| What the exercise asks |
As the answer, set down the lines below from the one containing "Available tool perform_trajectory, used" through the one containing "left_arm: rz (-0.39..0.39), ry", exactly and inclusively, and no others.

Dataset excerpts
Content starts

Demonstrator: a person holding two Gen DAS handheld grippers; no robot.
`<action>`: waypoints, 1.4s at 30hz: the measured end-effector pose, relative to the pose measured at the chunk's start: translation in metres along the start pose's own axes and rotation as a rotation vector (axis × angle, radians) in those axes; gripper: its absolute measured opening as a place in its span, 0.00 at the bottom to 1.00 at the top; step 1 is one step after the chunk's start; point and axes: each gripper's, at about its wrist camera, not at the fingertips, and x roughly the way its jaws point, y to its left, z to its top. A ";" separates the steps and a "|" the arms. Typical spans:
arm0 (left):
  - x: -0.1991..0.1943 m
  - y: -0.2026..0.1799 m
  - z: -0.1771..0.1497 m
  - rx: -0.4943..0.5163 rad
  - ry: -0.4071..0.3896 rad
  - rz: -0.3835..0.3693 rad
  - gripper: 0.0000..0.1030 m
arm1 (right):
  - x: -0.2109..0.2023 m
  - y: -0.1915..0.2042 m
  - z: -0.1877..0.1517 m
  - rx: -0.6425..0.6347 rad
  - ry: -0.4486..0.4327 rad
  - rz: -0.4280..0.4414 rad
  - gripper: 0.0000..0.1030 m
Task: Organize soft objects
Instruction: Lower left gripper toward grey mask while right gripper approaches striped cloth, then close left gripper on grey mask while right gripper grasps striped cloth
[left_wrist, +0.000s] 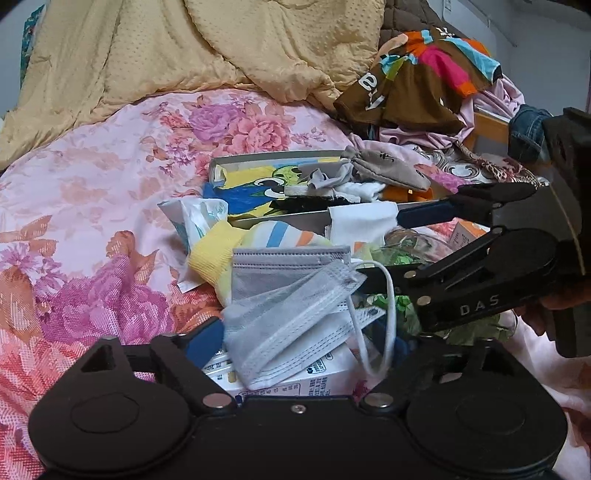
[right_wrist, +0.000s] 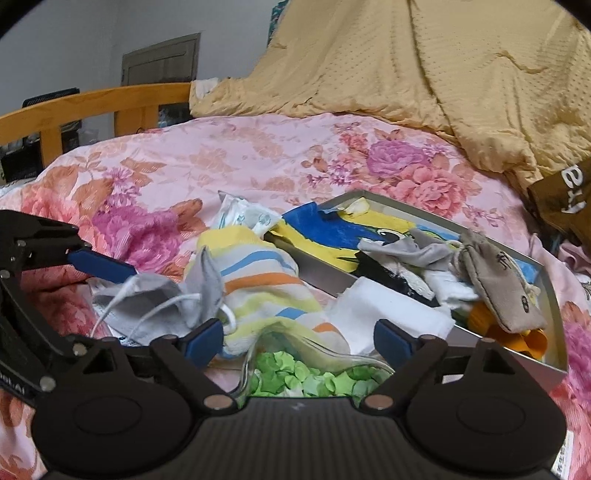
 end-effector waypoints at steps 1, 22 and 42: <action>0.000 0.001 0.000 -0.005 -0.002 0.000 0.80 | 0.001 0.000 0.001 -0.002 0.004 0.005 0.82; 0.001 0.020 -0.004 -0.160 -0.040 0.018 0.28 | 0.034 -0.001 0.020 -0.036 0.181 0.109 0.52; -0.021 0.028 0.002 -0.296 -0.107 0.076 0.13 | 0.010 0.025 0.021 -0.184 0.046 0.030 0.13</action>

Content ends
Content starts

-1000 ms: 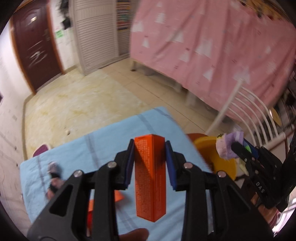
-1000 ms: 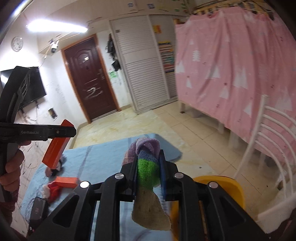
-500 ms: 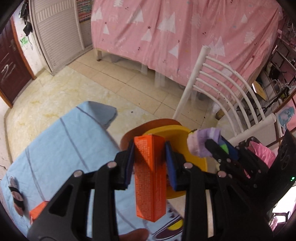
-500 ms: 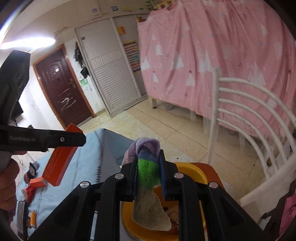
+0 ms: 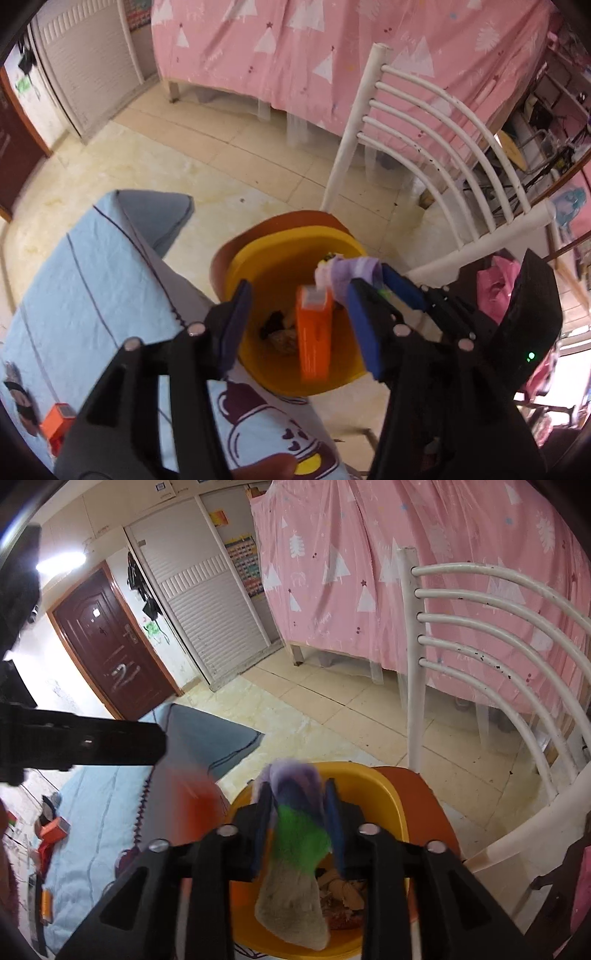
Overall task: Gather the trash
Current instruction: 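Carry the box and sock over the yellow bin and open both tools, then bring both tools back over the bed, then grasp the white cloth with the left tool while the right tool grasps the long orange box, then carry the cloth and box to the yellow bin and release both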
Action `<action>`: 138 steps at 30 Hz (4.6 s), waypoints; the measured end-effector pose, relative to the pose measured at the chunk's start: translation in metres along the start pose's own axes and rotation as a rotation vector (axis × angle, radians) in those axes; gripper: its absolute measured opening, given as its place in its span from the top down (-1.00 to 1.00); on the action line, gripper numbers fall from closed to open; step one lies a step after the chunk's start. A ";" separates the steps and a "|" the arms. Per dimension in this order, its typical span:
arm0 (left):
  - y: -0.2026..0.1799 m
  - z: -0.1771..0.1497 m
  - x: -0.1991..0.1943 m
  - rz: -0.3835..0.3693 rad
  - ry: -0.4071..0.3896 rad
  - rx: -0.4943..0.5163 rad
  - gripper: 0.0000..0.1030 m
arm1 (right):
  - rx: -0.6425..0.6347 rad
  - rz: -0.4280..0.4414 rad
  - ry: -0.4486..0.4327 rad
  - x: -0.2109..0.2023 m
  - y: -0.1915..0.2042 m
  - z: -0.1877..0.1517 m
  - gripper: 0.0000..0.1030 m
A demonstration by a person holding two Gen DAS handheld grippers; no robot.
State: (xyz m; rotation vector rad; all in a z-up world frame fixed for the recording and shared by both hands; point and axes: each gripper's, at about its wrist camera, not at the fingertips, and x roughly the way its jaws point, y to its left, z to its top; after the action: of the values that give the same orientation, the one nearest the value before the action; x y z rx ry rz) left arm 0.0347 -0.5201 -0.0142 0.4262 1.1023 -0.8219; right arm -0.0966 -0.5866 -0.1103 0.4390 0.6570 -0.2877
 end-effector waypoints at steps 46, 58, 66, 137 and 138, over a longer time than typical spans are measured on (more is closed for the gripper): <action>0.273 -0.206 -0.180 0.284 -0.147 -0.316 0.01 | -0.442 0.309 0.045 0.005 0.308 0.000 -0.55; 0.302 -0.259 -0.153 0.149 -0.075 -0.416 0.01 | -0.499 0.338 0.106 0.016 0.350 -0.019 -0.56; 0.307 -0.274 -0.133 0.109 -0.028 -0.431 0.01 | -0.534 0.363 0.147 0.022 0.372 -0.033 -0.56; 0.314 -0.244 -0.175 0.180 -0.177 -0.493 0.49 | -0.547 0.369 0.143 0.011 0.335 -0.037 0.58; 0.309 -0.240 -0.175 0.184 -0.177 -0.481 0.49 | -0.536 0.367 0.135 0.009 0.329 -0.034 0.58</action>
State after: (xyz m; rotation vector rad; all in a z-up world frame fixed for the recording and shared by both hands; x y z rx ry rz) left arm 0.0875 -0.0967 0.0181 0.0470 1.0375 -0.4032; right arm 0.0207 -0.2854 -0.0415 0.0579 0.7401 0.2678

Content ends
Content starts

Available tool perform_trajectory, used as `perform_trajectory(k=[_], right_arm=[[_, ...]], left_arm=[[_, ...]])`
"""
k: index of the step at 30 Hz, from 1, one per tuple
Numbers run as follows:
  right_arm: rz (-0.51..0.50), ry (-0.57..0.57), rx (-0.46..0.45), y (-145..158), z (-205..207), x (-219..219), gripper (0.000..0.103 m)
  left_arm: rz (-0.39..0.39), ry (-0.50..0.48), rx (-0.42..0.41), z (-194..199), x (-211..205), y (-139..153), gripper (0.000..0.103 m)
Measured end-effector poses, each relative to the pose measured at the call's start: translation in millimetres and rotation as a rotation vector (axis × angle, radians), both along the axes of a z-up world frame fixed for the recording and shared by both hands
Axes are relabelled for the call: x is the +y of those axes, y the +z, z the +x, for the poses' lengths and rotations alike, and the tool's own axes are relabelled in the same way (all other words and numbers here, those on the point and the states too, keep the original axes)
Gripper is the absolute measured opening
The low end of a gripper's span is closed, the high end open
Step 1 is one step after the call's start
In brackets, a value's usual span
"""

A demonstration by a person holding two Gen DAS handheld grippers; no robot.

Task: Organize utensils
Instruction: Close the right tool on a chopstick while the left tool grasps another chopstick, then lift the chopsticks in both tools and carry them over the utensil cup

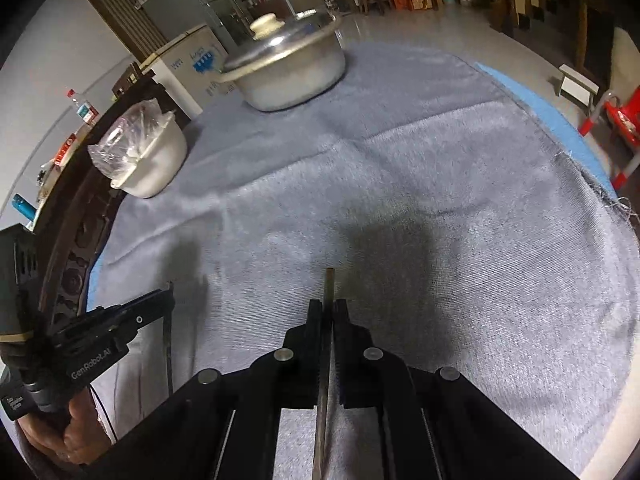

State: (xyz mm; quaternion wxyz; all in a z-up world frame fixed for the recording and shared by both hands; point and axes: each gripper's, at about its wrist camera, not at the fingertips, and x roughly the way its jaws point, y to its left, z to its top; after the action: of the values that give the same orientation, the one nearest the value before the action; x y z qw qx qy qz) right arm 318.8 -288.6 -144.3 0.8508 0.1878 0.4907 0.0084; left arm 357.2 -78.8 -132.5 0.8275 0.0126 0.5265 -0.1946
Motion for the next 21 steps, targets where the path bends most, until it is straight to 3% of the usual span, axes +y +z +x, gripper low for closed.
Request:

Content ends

| Task output |
Available tool perform_trajectory, used as `perform_trajectory(k=[_], right_arm=[[_, ...]], left_arm=[[_, ...]])`
"""
k: index of the step at 30 Hz, from 1, one per tuple
Numbers run as follows:
  right_arm: rz (-0.51..0.50), ry (-0.57..0.57), rx (-0.46..0.45), y (-145..158), z (-205..207), x (-219..219), gripper (0.000..0.103 m)
  left_arm: rz (-0.39..0.39), ry (-0.50..0.48), rx (-0.42..0.41), z (-194..199), x (-211..205), y (-139..153), gripper (0.000..0.103 m)

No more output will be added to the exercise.